Task statement: The data must be given again exactly as written, with all images omitted.

** Material to process follows **

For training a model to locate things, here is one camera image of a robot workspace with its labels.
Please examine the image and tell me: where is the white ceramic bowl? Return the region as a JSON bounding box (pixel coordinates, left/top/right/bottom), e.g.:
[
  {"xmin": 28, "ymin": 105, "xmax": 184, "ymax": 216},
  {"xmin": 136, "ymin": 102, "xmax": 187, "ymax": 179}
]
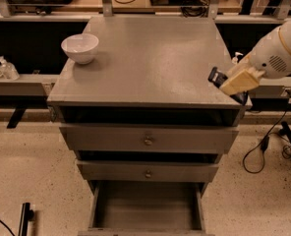
[{"xmin": 61, "ymin": 33, "xmax": 99, "ymax": 64}]

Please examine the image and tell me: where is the grey top drawer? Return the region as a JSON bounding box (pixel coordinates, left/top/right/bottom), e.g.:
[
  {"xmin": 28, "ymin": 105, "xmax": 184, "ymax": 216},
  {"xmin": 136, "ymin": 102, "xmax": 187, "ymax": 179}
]
[{"xmin": 60, "ymin": 124, "xmax": 238, "ymax": 154}]

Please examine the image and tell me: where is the clear sanitizer bottle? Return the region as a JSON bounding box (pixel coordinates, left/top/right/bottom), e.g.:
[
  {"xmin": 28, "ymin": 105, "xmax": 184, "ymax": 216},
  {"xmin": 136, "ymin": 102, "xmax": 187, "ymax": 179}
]
[
  {"xmin": 0, "ymin": 56, "xmax": 20, "ymax": 80},
  {"xmin": 232, "ymin": 52, "xmax": 244, "ymax": 65}
]

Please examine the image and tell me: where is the grey middle drawer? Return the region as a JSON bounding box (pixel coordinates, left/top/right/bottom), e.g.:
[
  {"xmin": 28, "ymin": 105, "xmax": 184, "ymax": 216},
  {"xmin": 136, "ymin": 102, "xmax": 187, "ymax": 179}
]
[{"xmin": 77, "ymin": 160, "xmax": 218, "ymax": 183}]

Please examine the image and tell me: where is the grey wooden drawer cabinet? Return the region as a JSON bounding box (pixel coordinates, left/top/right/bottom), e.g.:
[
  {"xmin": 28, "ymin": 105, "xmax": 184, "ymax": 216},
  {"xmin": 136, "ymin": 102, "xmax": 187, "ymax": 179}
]
[{"xmin": 46, "ymin": 15, "xmax": 253, "ymax": 195}]

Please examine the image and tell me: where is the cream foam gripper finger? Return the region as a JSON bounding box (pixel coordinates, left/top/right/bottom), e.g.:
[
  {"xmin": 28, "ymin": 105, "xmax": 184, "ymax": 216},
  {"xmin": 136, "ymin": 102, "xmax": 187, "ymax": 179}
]
[
  {"xmin": 226, "ymin": 54, "xmax": 250, "ymax": 77},
  {"xmin": 220, "ymin": 67, "xmax": 265, "ymax": 95}
]

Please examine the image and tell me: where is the black bracket left floor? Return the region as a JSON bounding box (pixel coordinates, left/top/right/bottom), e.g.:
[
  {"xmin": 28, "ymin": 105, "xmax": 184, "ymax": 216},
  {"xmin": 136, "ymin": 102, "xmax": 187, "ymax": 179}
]
[{"xmin": 7, "ymin": 106, "xmax": 27, "ymax": 129}]

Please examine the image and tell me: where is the dark blue rxbar wrapper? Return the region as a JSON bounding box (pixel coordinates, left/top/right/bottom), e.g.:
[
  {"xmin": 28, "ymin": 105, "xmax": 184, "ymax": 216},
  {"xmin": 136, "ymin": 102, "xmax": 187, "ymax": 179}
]
[{"xmin": 207, "ymin": 67, "xmax": 248, "ymax": 105}]

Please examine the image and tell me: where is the grey open bottom drawer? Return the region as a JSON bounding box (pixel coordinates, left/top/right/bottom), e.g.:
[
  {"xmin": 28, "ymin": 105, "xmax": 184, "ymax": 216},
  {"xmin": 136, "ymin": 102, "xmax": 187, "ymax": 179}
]
[{"xmin": 78, "ymin": 181, "xmax": 213, "ymax": 236}]

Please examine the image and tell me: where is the black coiled cables shelf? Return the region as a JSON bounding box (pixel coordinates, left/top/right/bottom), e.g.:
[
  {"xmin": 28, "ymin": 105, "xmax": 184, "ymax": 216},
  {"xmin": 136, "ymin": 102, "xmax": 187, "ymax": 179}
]
[{"xmin": 180, "ymin": 0, "xmax": 208, "ymax": 18}]

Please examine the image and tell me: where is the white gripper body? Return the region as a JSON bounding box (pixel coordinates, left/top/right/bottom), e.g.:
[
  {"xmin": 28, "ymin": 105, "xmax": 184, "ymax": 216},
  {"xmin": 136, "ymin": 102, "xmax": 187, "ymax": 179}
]
[{"xmin": 250, "ymin": 26, "xmax": 291, "ymax": 79}]

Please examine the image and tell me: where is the black post bottom left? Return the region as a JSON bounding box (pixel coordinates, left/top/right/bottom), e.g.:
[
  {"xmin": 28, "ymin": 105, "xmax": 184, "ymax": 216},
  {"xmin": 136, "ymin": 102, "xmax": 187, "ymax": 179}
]
[{"xmin": 18, "ymin": 203, "xmax": 34, "ymax": 236}]

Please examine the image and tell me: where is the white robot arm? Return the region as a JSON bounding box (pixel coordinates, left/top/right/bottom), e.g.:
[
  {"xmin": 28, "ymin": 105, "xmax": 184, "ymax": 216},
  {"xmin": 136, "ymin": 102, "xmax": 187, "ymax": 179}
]
[{"xmin": 219, "ymin": 19, "xmax": 291, "ymax": 95}]

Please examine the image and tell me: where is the black floor cable right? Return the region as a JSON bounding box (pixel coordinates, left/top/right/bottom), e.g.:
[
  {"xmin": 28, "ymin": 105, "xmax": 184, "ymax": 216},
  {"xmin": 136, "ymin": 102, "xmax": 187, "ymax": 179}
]
[{"xmin": 242, "ymin": 91, "xmax": 291, "ymax": 175}]

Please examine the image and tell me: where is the clear sanitizer bottle right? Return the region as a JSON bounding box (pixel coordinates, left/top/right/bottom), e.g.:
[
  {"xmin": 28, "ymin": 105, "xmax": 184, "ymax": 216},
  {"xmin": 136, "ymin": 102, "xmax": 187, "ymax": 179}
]
[{"xmin": 232, "ymin": 52, "xmax": 244, "ymax": 65}]

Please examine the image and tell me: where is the clear sanitizer bottle left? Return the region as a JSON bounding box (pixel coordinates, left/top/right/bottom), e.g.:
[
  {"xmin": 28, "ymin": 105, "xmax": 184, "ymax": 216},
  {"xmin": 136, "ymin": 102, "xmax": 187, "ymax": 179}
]
[{"xmin": 0, "ymin": 56, "xmax": 20, "ymax": 80}]

** End of Material to process **

Expected output:
For training a model to locate things, here is one camera image of a robot workspace with its labels.
Please examine the image and tell me: where is the white ceramic bowl? Return the region as a JSON bounding box (pixel coordinates, left/top/right/bottom), e.g.:
[
  {"xmin": 28, "ymin": 105, "xmax": 184, "ymax": 216},
  {"xmin": 136, "ymin": 102, "xmax": 187, "ymax": 179}
]
[{"xmin": 61, "ymin": 33, "xmax": 99, "ymax": 64}]

Please examine the image and tell me: where is the grey top drawer? Return the region as a JSON bounding box (pixel coordinates, left/top/right/bottom), e.g.:
[
  {"xmin": 28, "ymin": 105, "xmax": 184, "ymax": 216},
  {"xmin": 136, "ymin": 102, "xmax": 187, "ymax": 179}
]
[{"xmin": 60, "ymin": 124, "xmax": 238, "ymax": 154}]

Please examine the image and tell me: where is the clear sanitizer bottle? Return the region as a JSON bounding box (pixel coordinates, left/top/right/bottom), e.g.:
[
  {"xmin": 28, "ymin": 105, "xmax": 184, "ymax": 216},
  {"xmin": 136, "ymin": 102, "xmax": 187, "ymax": 179}
]
[
  {"xmin": 0, "ymin": 56, "xmax": 20, "ymax": 80},
  {"xmin": 232, "ymin": 52, "xmax": 244, "ymax": 65}
]

Please examine the image and tell me: where is the grey middle drawer? Return the region as a JSON bounding box (pixel coordinates, left/top/right/bottom), e.g.:
[
  {"xmin": 28, "ymin": 105, "xmax": 184, "ymax": 216},
  {"xmin": 136, "ymin": 102, "xmax": 187, "ymax": 179}
]
[{"xmin": 77, "ymin": 160, "xmax": 218, "ymax": 183}]

Please examine the image and tell me: where is the grey wooden drawer cabinet? Return the region as a JSON bounding box (pixel coordinates, left/top/right/bottom), e.g.:
[
  {"xmin": 28, "ymin": 105, "xmax": 184, "ymax": 216},
  {"xmin": 136, "ymin": 102, "xmax": 187, "ymax": 179}
]
[{"xmin": 46, "ymin": 15, "xmax": 253, "ymax": 195}]

Please examine the image and tell me: where is the cream foam gripper finger? Return the region as a JSON bounding box (pixel coordinates, left/top/right/bottom), e.g.:
[
  {"xmin": 28, "ymin": 105, "xmax": 184, "ymax": 216},
  {"xmin": 136, "ymin": 102, "xmax": 187, "ymax": 179}
]
[
  {"xmin": 226, "ymin": 54, "xmax": 250, "ymax": 77},
  {"xmin": 220, "ymin": 67, "xmax": 265, "ymax": 95}
]

Please examine the image and tell me: where is the black bracket left floor? Return the region as a JSON bounding box (pixel coordinates, left/top/right/bottom), e.g.:
[
  {"xmin": 28, "ymin": 105, "xmax": 184, "ymax": 216},
  {"xmin": 136, "ymin": 102, "xmax": 187, "ymax": 179}
]
[{"xmin": 7, "ymin": 106, "xmax": 27, "ymax": 129}]

Please examine the image and tell me: where is the dark blue rxbar wrapper? Return the region as a JSON bounding box (pixel coordinates, left/top/right/bottom), e.g.:
[
  {"xmin": 28, "ymin": 105, "xmax": 184, "ymax": 216},
  {"xmin": 136, "ymin": 102, "xmax": 187, "ymax": 179}
]
[{"xmin": 207, "ymin": 67, "xmax": 248, "ymax": 105}]

Please examine the image and tell me: where is the grey open bottom drawer? Return the region as a JSON bounding box (pixel coordinates, left/top/right/bottom), e.g.:
[
  {"xmin": 28, "ymin": 105, "xmax": 184, "ymax": 216},
  {"xmin": 136, "ymin": 102, "xmax": 187, "ymax": 179}
]
[{"xmin": 78, "ymin": 181, "xmax": 213, "ymax": 236}]

Please examine the image and tell me: where is the black coiled cables shelf? Return the region as a JSON bounding box (pixel coordinates, left/top/right/bottom), e.g.:
[
  {"xmin": 28, "ymin": 105, "xmax": 184, "ymax": 216},
  {"xmin": 136, "ymin": 102, "xmax": 187, "ymax": 179}
]
[{"xmin": 180, "ymin": 0, "xmax": 208, "ymax": 18}]

Please examine the image and tell me: where is the white gripper body? Return the region as a JSON bounding box (pixel coordinates, left/top/right/bottom), e.g.:
[
  {"xmin": 28, "ymin": 105, "xmax": 184, "ymax": 216},
  {"xmin": 136, "ymin": 102, "xmax": 187, "ymax": 179}
]
[{"xmin": 250, "ymin": 26, "xmax": 291, "ymax": 79}]

Please examine the image and tell me: where is the black post bottom left? Return the region as a JSON bounding box (pixel coordinates, left/top/right/bottom), e.g.:
[
  {"xmin": 28, "ymin": 105, "xmax": 184, "ymax": 216},
  {"xmin": 136, "ymin": 102, "xmax": 187, "ymax": 179}
]
[{"xmin": 18, "ymin": 203, "xmax": 34, "ymax": 236}]

Please examine the image and tell me: where is the white robot arm? Return the region as a JSON bounding box (pixel coordinates, left/top/right/bottom), e.g.:
[
  {"xmin": 28, "ymin": 105, "xmax": 184, "ymax": 216},
  {"xmin": 136, "ymin": 102, "xmax": 187, "ymax": 179}
]
[{"xmin": 219, "ymin": 19, "xmax": 291, "ymax": 95}]

Please examine the image and tell me: where is the black floor cable right? Return the region as a JSON bounding box (pixel coordinates, left/top/right/bottom), e.g.:
[
  {"xmin": 28, "ymin": 105, "xmax": 184, "ymax": 216},
  {"xmin": 136, "ymin": 102, "xmax": 187, "ymax": 179}
]
[{"xmin": 242, "ymin": 91, "xmax": 291, "ymax": 175}]

Please examine the image and tell me: where is the clear sanitizer bottle right? Return the region as a JSON bounding box (pixel coordinates, left/top/right/bottom), e.g.:
[
  {"xmin": 28, "ymin": 105, "xmax": 184, "ymax": 216},
  {"xmin": 136, "ymin": 102, "xmax": 187, "ymax": 179}
]
[{"xmin": 232, "ymin": 52, "xmax": 244, "ymax": 65}]

Please examine the image and tell me: where is the clear sanitizer bottle left? Return the region as a JSON bounding box (pixel coordinates, left/top/right/bottom), e.g.:
[
  {"xmin": 28, "ymin": 105, "xmax": 184, "ymax": 216},
  {"xmin": 136, "ymin": 102, "xmax": 187, "ymax": 179}
]
[{"xmin": 0, "ymin": 56, "xmax": 20, "ymax": 80}]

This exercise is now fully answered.